**Task details:** Restrict the output to the lines below starting at the one that contains "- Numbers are" and ending at the one that contains "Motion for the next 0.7", and restate them word for word, both ends included.

Stored items
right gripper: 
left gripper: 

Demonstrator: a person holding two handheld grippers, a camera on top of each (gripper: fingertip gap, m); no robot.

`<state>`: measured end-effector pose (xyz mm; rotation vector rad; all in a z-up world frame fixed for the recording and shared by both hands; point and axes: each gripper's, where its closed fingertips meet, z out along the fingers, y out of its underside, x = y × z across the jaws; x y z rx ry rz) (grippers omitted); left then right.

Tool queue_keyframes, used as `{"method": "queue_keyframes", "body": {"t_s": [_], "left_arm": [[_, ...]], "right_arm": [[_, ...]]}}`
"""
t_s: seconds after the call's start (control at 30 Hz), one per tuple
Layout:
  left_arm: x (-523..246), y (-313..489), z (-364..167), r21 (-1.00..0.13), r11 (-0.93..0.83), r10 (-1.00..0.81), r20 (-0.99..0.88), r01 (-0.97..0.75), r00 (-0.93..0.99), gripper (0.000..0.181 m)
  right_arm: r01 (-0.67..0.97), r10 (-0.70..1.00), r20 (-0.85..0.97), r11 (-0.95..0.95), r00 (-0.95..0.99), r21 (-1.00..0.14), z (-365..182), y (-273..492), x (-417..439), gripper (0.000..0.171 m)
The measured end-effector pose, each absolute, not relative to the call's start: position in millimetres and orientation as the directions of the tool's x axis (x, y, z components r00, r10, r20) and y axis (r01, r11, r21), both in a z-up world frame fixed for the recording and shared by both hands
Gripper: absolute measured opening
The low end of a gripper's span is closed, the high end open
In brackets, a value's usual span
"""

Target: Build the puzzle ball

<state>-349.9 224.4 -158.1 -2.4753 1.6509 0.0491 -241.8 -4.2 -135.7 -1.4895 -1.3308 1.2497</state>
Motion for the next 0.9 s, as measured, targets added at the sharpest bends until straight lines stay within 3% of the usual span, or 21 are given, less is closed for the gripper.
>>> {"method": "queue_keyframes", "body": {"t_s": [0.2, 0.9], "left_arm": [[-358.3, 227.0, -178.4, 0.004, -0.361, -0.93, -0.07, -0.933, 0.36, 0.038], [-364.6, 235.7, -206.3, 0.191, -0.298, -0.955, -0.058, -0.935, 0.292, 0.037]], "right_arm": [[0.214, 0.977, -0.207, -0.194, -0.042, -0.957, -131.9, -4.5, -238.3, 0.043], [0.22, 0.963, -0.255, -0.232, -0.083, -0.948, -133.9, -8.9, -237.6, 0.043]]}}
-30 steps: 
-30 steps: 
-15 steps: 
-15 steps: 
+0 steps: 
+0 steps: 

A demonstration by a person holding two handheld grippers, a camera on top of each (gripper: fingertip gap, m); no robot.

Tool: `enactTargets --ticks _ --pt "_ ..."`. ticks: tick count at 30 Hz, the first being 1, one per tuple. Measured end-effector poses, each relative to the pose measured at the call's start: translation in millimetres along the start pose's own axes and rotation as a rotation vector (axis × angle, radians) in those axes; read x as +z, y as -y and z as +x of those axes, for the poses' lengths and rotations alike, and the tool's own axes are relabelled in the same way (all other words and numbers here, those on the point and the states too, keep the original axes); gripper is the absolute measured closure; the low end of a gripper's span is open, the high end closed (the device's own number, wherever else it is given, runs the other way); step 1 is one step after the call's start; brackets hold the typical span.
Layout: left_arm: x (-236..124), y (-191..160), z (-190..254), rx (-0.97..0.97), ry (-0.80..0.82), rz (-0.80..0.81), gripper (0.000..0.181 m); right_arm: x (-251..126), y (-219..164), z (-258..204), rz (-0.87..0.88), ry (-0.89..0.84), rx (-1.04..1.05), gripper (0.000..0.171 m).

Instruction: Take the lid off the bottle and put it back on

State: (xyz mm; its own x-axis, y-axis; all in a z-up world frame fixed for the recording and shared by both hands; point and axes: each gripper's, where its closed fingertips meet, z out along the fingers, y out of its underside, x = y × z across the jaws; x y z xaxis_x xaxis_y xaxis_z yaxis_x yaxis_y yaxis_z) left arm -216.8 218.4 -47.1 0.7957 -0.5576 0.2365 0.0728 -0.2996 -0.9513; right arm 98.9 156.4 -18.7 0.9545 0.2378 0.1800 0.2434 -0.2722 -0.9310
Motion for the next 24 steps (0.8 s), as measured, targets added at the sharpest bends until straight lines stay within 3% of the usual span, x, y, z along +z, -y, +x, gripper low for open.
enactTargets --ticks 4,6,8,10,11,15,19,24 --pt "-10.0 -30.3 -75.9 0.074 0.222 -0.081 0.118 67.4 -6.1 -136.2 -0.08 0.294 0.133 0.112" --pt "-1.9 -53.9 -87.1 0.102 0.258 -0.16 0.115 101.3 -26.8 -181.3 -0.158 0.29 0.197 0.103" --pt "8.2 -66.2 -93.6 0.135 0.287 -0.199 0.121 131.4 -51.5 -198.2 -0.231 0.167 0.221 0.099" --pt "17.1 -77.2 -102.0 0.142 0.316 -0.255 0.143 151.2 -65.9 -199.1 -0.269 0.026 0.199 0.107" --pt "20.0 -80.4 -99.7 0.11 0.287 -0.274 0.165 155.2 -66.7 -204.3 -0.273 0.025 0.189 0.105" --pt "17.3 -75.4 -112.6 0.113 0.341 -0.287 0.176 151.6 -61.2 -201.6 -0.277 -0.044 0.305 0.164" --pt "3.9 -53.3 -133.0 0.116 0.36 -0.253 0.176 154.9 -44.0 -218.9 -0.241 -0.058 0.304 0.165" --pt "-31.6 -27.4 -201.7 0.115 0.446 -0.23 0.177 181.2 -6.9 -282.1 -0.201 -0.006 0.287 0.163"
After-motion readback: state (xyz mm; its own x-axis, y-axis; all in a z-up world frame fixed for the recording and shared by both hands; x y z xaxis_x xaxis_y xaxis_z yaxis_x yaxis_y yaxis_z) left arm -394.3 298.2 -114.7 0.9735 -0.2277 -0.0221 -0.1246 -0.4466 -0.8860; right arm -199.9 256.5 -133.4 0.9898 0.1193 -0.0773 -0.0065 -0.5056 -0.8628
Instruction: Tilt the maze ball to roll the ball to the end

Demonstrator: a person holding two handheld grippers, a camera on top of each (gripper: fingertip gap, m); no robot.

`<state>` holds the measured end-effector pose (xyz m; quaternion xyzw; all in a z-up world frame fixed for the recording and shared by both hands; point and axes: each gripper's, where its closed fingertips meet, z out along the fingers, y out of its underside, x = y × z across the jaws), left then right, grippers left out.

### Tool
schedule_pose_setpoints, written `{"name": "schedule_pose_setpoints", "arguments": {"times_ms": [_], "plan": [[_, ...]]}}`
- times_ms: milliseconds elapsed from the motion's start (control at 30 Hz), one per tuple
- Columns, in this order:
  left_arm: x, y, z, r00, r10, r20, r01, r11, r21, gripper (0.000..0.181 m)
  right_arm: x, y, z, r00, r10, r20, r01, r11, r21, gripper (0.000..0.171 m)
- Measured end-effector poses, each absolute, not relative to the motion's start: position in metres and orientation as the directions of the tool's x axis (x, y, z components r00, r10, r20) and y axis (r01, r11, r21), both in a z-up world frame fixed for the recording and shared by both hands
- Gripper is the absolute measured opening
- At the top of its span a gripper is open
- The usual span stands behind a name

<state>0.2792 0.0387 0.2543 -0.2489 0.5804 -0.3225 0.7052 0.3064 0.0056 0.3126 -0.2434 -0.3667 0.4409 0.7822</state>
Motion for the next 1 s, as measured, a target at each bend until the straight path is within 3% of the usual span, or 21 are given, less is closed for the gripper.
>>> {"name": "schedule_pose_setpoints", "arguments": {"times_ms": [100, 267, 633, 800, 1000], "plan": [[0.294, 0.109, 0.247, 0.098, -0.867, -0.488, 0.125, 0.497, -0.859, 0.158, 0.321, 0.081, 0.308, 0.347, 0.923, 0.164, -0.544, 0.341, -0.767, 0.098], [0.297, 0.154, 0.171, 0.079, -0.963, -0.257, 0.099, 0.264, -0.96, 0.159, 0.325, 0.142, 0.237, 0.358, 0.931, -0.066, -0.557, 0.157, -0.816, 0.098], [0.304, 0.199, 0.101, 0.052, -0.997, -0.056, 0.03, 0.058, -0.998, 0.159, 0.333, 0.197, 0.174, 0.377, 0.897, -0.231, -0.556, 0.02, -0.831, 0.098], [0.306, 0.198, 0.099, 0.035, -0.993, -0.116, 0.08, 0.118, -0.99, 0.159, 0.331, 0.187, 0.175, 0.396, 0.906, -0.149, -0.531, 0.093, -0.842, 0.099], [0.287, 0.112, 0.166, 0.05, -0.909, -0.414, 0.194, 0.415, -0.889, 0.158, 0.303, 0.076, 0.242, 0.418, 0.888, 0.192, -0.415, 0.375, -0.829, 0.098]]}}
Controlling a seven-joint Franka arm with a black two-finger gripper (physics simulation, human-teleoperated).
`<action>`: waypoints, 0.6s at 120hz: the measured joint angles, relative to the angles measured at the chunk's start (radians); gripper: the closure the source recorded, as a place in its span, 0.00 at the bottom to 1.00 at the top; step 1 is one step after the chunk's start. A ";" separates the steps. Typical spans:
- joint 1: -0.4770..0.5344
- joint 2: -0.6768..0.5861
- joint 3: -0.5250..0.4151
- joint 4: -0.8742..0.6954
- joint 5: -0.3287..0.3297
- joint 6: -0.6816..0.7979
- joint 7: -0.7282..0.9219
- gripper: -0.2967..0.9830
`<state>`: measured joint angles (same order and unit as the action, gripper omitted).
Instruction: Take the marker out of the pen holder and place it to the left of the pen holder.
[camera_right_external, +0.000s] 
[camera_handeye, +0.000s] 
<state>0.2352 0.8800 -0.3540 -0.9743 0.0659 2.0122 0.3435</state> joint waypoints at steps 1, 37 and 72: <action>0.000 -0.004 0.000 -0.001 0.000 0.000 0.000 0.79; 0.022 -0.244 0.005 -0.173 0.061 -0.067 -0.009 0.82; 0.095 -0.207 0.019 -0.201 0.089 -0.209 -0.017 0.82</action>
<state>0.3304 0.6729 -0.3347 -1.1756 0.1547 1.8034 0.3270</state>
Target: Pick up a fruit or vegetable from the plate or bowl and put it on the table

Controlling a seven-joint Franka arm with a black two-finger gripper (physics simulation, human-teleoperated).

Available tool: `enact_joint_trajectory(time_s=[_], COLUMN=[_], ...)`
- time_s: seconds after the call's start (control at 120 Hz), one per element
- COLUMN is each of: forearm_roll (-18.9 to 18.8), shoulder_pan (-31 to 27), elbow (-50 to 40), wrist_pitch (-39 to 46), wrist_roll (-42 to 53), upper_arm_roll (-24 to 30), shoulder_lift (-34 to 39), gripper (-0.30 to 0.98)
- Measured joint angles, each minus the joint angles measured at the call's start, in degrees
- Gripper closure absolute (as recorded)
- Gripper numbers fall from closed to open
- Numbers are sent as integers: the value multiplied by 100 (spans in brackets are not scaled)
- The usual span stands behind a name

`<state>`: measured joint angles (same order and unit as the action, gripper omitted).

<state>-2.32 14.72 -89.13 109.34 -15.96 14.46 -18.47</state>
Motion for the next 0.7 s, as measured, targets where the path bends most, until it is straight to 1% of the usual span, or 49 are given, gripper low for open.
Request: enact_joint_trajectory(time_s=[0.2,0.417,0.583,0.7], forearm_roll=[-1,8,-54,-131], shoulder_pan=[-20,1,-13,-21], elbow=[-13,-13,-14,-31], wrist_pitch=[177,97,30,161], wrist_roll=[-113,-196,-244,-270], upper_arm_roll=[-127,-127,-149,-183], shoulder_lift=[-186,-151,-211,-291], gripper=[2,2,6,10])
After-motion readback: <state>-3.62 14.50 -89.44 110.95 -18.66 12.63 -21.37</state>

**Output for this exercise:**
- Numbers are sent as integers: the value multiplied by 100 (spans in brackets are not scaled)
- The usual span stands behind a name

`<state>`: measured joint angles (same order and unit as the action, gripper omitted).

<state>-2.32 14.72 -89.13 109.34 -15.96 14.46 -18.47</state>
Motion for the next 0.7 s, as measured, targets where the path bends most, until it is straight to 1% of the usual span, or 49 are given, gripper low for open.

What appears above is the complete answer to the exercise.